- **YOUR GOAL**
Take the data below and filter it for lines containing the word "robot"; show each line found.
◆ ◆ ◆
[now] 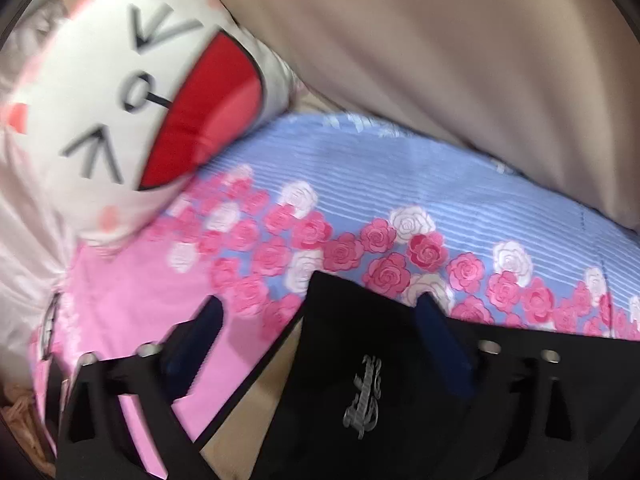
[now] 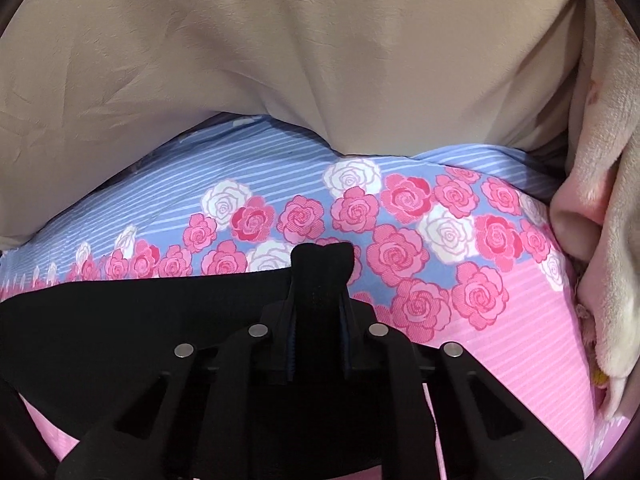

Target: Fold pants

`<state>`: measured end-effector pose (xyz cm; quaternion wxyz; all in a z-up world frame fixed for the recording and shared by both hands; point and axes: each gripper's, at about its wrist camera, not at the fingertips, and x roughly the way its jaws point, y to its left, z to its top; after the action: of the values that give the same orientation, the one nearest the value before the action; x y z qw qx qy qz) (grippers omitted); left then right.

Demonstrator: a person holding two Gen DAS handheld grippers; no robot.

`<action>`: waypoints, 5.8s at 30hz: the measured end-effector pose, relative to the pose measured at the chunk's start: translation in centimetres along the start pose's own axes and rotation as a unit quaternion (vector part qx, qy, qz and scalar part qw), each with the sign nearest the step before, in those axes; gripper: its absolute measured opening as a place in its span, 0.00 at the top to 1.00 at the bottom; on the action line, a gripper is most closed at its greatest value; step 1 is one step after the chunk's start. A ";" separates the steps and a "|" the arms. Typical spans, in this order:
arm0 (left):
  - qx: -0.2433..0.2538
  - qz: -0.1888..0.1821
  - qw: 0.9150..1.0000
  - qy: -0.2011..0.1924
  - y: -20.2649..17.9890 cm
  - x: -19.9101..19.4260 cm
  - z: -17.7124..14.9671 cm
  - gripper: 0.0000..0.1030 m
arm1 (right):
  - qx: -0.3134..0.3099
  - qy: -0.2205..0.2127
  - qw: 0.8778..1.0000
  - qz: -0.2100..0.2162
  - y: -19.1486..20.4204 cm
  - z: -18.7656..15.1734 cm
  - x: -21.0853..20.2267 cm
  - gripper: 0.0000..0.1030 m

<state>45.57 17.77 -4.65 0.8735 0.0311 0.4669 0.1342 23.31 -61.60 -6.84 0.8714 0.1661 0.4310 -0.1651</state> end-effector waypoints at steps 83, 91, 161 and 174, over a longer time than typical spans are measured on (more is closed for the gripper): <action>0.200 -0.086 0.976 -0.020 -10.7 -21.0 -30.2 0.26 | 0.112 -0.027 0.980 0.164 -12.6 -22.1 -22.7 0.17; 0.179 -0.100 0.979 -0.007 -9.7 -20.5 -29.9 0.23 | -0.086 -0.146 0.977 0.131 -4.7 -18.9 -27.1 0.90; 0.066 -0.085 0.994 -0.017 6.9 -13.5 -27.1 0.07 | -0.292 0.052 0.923 0.244 50.3 -19.5 -7.2 0.61; 0.040 -0.028 0.999 -0.023 8.9 -12.3 -24.8 0.05 | -0.340 0.075 0.884 0.311 54.1 -24.5 -10.9 0.59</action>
<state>16.77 21.34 -7.05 0.8854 0.0565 0.4525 0.0902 23.35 -1.29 -4.17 0.8461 -0.0033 0.4510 0.2840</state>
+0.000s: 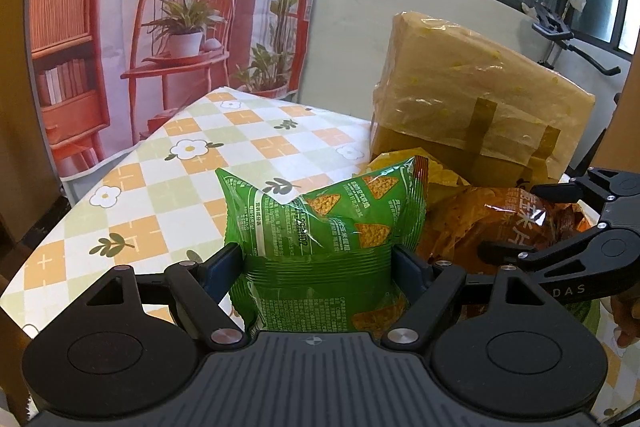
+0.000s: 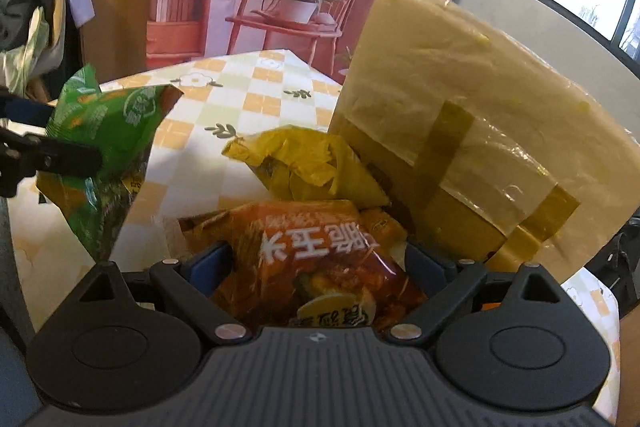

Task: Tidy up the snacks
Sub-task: 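Grasp the green chip bag with the left tool while the right tool grasps an orange bag, then lift both held bags and carry them over the box opening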

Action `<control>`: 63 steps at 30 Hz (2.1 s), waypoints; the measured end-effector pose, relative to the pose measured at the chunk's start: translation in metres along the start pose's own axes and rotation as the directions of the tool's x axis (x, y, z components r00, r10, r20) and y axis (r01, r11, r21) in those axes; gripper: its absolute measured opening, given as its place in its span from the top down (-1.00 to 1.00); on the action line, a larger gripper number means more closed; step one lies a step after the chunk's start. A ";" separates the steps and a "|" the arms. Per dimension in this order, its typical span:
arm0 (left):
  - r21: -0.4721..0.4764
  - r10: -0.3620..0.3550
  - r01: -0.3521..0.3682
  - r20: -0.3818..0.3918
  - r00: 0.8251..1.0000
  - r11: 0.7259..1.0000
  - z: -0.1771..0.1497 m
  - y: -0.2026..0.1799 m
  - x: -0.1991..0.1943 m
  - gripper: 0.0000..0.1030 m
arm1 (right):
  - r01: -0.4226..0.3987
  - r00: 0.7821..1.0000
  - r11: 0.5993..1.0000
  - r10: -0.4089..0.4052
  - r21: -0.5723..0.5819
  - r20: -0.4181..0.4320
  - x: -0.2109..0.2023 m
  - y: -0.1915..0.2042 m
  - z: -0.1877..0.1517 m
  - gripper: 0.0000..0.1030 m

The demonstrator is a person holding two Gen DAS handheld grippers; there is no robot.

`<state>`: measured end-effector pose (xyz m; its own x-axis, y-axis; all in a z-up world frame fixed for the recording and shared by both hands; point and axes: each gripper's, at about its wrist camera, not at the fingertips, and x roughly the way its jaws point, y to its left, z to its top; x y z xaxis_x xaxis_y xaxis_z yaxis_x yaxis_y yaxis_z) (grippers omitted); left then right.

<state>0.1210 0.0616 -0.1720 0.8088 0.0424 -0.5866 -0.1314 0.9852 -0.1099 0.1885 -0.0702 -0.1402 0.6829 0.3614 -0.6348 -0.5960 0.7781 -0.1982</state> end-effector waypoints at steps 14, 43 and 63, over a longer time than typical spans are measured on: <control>0.014 0.013 -0.014 0.008 1.000 1.000 0.000 -0.006 -0.006 -0.60 | 0.033 0.985 0.985 -0.061 0.168 0.164 -0.054 -0.016 -0.008 -0.31; 0.114 -0.008 -0.016 0.212 0.977 0.993 0.078 -0.034 -0.046 -0.60 | 0.034 0.860 0.851 -0.291 0.524 0.419 -0.161 -0.074 -0.054 -0.30; 0.152 -0.107 0.071 0.245 0.964 0.986 0.128 -0.072 -0.013 -0.60 | 0.019 0.815 0.840 -0.327 0.542 0.478 -0.155 -0.110 -0.025 -0.29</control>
<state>0.1929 0.0110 -0.0538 0.9340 -0.0237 -0.3565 0.0149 0.9995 -0.0276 0.1372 -0.2243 -0.0386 0.9535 0.2859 -0.0954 -0.2590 0.9391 0.2257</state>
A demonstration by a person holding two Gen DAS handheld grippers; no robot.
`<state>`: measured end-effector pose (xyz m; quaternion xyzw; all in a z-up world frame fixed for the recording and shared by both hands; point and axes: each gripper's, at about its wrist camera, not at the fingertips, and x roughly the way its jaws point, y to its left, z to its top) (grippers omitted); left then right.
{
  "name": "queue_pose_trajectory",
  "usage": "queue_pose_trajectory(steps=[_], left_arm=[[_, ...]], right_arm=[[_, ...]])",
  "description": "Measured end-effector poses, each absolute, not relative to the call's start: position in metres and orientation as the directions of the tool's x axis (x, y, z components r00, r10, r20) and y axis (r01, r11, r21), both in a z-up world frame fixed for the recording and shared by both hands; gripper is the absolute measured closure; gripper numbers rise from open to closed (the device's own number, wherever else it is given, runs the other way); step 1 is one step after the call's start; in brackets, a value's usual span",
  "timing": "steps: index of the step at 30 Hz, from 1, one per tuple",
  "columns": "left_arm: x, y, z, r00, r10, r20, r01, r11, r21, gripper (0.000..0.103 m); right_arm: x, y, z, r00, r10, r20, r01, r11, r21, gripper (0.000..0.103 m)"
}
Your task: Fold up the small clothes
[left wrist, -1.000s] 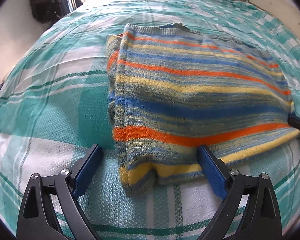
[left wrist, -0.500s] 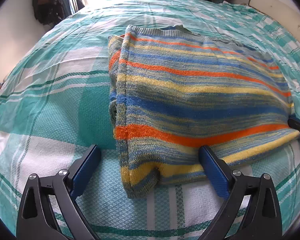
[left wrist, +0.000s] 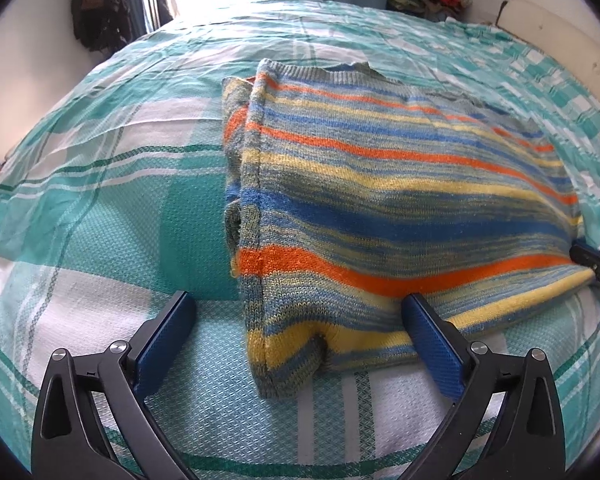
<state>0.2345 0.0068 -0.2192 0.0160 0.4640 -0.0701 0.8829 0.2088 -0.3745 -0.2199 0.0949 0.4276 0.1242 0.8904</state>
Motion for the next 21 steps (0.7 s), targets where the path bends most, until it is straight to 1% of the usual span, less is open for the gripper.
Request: queue_pose_trajectory(steps=[6, 21], left_arm=[[0.236, 0.0099, -0.2192, 0.561, -0.133, -0.817, 0.138, 0.988, -0.066, 0.001], [0.2357, 0.0087, -0.219, 0.563, -0.13, -0.816, 0.139, 0.988, -0.062, 0.001]], right_arm=[[0.2088, -0.3751, -0.2203, 0.606, 0.306, -0.734, -0.142, 0.95, 0.279, 0.069], [0.2084, -0.3756, -0.2205, 0.609, 0.307, -0.732, -0.143, 0.949, 0.28, 0.069]])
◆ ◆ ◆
- **WRITTEN REPLY**
Demonstrator: a person holding two Gen DAS handheld grippers; no robot.
The demonstrator is a person holding two Gen DAS handheld grippers; there is no robot.
A demonstration by a person holding two Gen DAS handheld grippers; no robot.

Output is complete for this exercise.